Sex on Six Legs_ Lessons on Life, Love, and Language From the Insect World - Marlene Zuk [11]
Even more impressive than the ability of these wasps is that of another species of wasp that exploits the provisioning kind. These parasites do not care about the wasp larvae waiting for their paralyzed meal, but about the caterpillars that are brought to the larder. Instead of going out and hunting down their own prey, the parasitic wasps capitalize on the food brought in by the hunters and lay their own eggs on the item. The problem is that only a very narrow window of opportunity to lay an egg on the caterpillar exists, which is during the time that the caterpillar is being dragged into the nest by the wasp that first captured it. So instead of trusting to luck to find a host at exactly the right moment, the parasitic wasp performs a reconnaissance mission, flying around areas where the provisioning wasps are likely to be digging their nests, an activity that takes quite a long time and is much more apparent than the brief provisioning period. Once a nest-building wasp is detected, the parasitic wasp remembers where the nest is located and keeps that nest site under surveillance, so that she can spot when provisioning occurs, often many days later. Then she slips in and hurriedly lays her own eggs on the caterpillar.
Yet another species of parasitic wasp lays its eggs on clusters of checkerspot butterfly eggs. The catch here is that the eggs can be successfully parasitized only for the few hours when the checkerspot babies have developed into first-stage larvae but have not yet broken out of the egg. The wasp circumvents this difficulty by learning where the eggs are ahead of time and then monitoring their progress until they are ready, with some individual wasps finding an egg cluster and then revisiting it for up to three weeks, a substantial portion of the wasp's lifetime.

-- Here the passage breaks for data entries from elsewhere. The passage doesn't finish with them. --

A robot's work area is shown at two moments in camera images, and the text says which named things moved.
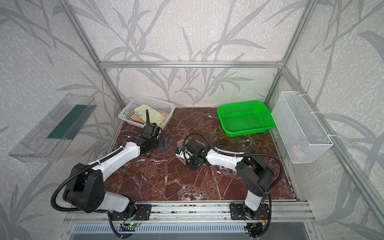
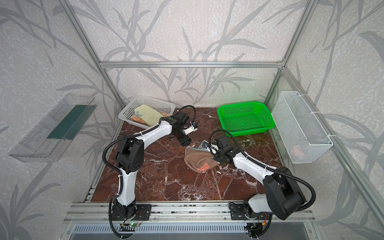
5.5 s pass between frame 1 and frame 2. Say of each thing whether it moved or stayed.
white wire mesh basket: stayed
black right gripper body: moved
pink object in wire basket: stayed
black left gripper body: moved
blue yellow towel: stayed
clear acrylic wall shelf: stayed
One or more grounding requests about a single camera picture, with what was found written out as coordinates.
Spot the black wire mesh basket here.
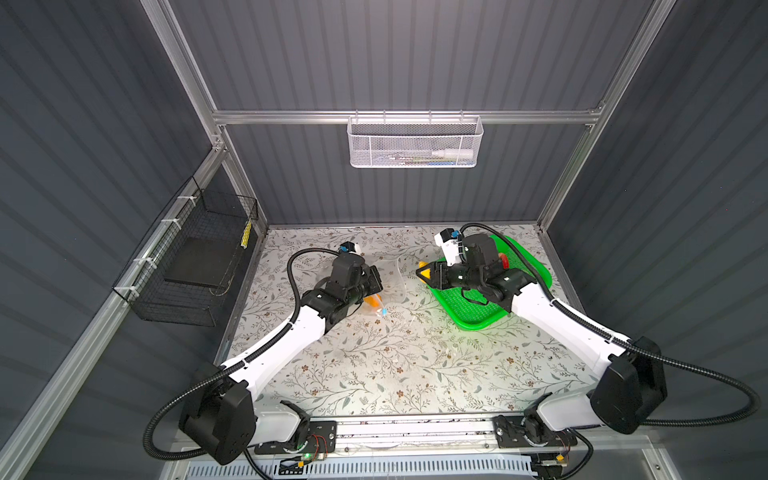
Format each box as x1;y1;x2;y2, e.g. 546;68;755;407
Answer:
113;180;259;327

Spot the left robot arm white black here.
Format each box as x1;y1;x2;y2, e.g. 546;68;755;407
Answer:
180;248;383;465

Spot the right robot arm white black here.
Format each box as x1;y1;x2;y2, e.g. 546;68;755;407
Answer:
416;228;667;446

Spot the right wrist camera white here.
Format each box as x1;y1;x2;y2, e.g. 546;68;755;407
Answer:
434;228;464;266

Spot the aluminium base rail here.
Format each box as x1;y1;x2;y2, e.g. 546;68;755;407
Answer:
167;410;655;463

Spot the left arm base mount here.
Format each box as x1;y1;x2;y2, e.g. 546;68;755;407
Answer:
249;420;338;455

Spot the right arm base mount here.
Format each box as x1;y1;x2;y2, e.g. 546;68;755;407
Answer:
491;415;579;449

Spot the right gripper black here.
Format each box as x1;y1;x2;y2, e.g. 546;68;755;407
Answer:
416;259;482;292

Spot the white wire mesh basket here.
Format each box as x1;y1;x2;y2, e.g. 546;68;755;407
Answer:
346;115;484;169

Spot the green plastic basket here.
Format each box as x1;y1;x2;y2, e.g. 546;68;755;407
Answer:
427;233;553;331

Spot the clear zip top bag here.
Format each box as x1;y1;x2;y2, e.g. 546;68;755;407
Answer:
363;252;429;320

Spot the black pad in basket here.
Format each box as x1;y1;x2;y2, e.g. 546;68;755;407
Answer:
164;237;238;289

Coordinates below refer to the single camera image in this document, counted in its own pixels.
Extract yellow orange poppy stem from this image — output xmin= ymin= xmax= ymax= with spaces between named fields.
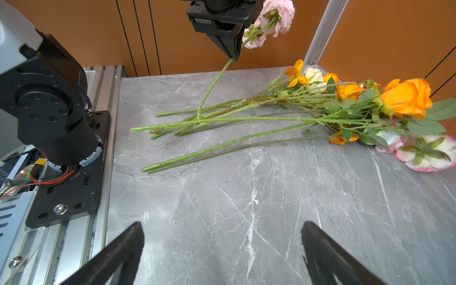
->
xmin=149 ymin=59 xmax=311 ymax=140

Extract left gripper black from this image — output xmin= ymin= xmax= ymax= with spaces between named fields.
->
xmin=186 ymin=1 xmax=263 ymax=61

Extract pink white lisianthus stem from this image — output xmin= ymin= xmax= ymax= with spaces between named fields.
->
xmin=141 ymin=118 xmax=456 ymax=173

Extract green circuit board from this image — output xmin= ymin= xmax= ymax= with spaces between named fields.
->
xmin=1 ymin=158 xmax=46 ymax=200

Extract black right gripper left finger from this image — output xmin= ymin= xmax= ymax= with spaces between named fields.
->
xmin=63 ymin=222 xmax=145 ymax=285

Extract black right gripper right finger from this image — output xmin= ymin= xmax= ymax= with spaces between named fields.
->
xmin=301 ymin=221 xmax=385 ymax=285

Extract aluminium corner post left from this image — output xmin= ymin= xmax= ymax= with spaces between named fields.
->
xmin=304 ymin=0 xmax=349 ymax=65

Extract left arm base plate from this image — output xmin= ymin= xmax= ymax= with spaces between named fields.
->
xmin=25 ymin=110 xmax=111 ymax=229

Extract white rose flower stem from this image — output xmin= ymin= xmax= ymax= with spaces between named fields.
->
xmin=152 ymin=66 xmax=328 ymax=136

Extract pink ranunculus flower stem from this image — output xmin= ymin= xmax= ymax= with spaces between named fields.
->
xmin=198 ymin=0 xmax=296 ymax=108

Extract orange rose flower stem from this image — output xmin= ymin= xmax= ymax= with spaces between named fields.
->
xmin=132 ymin=79 xmax=456 ymax=135

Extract aluminium front rail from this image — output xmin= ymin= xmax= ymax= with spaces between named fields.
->
xmin=1 ymin=65 xmax=125 ymax=285

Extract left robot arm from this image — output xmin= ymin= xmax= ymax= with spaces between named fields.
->
xmin=1 ymin=1 xmax=263 ymax=168

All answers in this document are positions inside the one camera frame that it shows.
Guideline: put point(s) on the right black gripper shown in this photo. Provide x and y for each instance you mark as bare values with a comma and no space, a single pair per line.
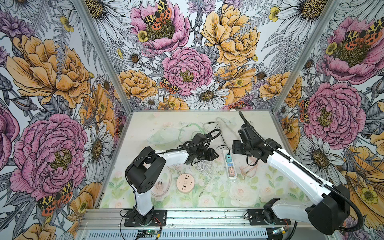
236,147

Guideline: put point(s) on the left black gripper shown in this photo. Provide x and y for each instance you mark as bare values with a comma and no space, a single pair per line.
211,156

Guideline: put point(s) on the pink charger plug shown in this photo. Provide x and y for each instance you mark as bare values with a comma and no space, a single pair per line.
232,172

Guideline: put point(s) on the white blue power strip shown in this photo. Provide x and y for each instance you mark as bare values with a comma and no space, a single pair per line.
230,165

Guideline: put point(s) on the teal green charger plug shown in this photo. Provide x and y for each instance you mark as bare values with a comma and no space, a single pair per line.
228,158

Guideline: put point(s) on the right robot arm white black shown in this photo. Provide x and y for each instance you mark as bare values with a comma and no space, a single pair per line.
329,208

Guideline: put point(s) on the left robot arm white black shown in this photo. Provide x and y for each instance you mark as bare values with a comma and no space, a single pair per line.
144,171

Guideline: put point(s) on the round pink power socket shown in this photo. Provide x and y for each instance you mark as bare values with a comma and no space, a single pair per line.
185,183

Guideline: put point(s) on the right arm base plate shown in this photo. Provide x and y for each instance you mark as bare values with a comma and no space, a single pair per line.
262,217

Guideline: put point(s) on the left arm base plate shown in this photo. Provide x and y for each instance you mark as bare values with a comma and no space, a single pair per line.
154,218

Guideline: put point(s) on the aluminium front rail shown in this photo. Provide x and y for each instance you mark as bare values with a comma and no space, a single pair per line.
194,224

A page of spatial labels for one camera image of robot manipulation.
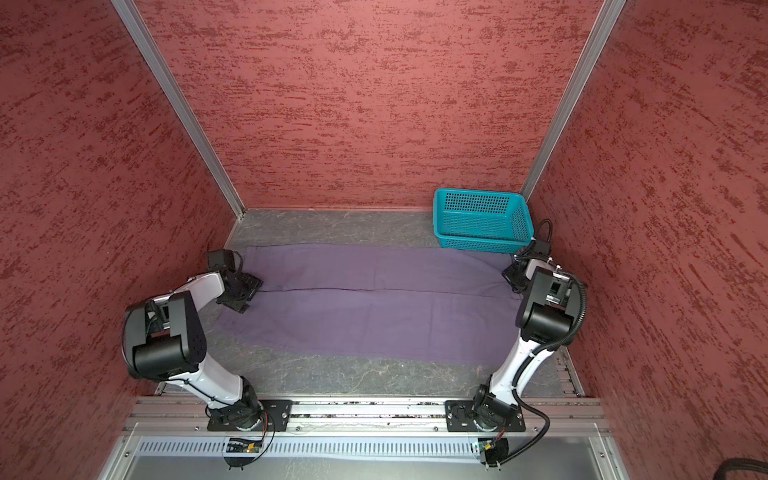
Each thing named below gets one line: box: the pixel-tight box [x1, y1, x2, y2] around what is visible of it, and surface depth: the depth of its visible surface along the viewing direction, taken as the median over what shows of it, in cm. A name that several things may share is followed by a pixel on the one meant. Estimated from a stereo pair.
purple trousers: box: [215, 244, 528, 366], surface depth 94 cm
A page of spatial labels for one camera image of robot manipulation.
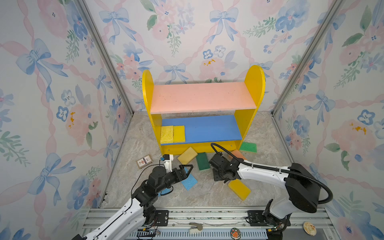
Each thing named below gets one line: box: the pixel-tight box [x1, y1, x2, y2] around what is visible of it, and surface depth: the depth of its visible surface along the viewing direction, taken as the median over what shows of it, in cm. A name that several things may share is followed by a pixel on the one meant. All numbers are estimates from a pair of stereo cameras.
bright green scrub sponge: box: [240, 142, 258, 153], surface depth 101 cm
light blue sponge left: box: [157, 188, 171, 197], surface depth 69 cm
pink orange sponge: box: [231, 149, 247, 161], surface depth 99 cm
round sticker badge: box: [230, 227, 242, 240], surface depth 71 cm
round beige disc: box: [303, 221, 317, 237], surface depth 73 cm
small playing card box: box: [136, 154, 153, 169], surface depth 94 cm
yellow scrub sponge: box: [173, 125, 186, 143], surface depth 90 cm
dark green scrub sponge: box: [196, 152, 211, 172], surface depth 95 cm
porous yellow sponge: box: [160, 125, 174, 144], surface depth 90 cm
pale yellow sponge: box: [177, 146, 198, 165], surface depth 95 cm
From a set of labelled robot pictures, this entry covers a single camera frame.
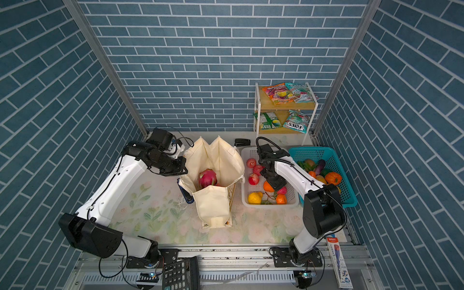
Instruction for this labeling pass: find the red apple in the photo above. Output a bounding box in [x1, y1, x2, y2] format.
[248, 173, 260, 186]

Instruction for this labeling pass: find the orange tangerine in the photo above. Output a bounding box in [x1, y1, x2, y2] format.
[263, 181, 275, 193]

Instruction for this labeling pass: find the pink dragon fruit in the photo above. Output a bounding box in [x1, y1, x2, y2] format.
[198, 169, 218, 189]

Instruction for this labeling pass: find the cream floral tote bag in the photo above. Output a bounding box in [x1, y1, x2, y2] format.
[180, 137, 245, 228]

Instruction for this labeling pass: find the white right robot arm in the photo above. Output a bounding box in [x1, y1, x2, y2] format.
[256, 137, 347, 256]

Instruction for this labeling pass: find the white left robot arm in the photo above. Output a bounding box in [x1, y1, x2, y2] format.
[58, 139, 187, 264]

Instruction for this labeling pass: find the green snack bag lower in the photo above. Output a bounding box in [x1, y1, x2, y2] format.
[254, 112, 282, 131]

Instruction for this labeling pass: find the teal foxs candy bag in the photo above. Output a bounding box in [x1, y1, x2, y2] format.
[283, 110, 311, 134]

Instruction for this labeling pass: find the colourful snack bag top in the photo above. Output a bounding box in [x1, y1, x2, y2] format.
[261, 83, 300, 105]

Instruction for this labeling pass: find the teal snack bag top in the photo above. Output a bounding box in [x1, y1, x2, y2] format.
[285, 82, 317, 103]

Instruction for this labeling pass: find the black small device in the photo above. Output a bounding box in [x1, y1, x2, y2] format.
[234, 138, 251, 147]

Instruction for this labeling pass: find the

The wasps and their relatives among the other social insects are not the only ones that can learn new things. The caterpillars and butterflies the wasps use as prey are also capable of learning, and they can also develop preferences for particular foods, depending on the type of plant on which their mother laid her eggs. Such food snobbery is of more than academic interest, since some pest caterpillars that eat crops, for example, the young of the familiar cabbage white butterfly, can learn to eat new varieties of cruciferous vegetables; planting broccoli in hopes of evading butterflies that grew up eating cauliflower is futile. Interestingly, not all kinds of butterflies can learn to go to one kind of plant rather than another; checkerspots, eastern swallowtails, and a species of Heliconius butterfly all seem to be relative dullards. You can rear them on one kind of plant, but if you try to train them to visit another kind when it's time to lay eggs, the mother butterflies just won't make the switch. Perhaps it's not stupidity so much as brand loyalty, like refusing to accept Pepsi instead of Coke even if the former is on sale.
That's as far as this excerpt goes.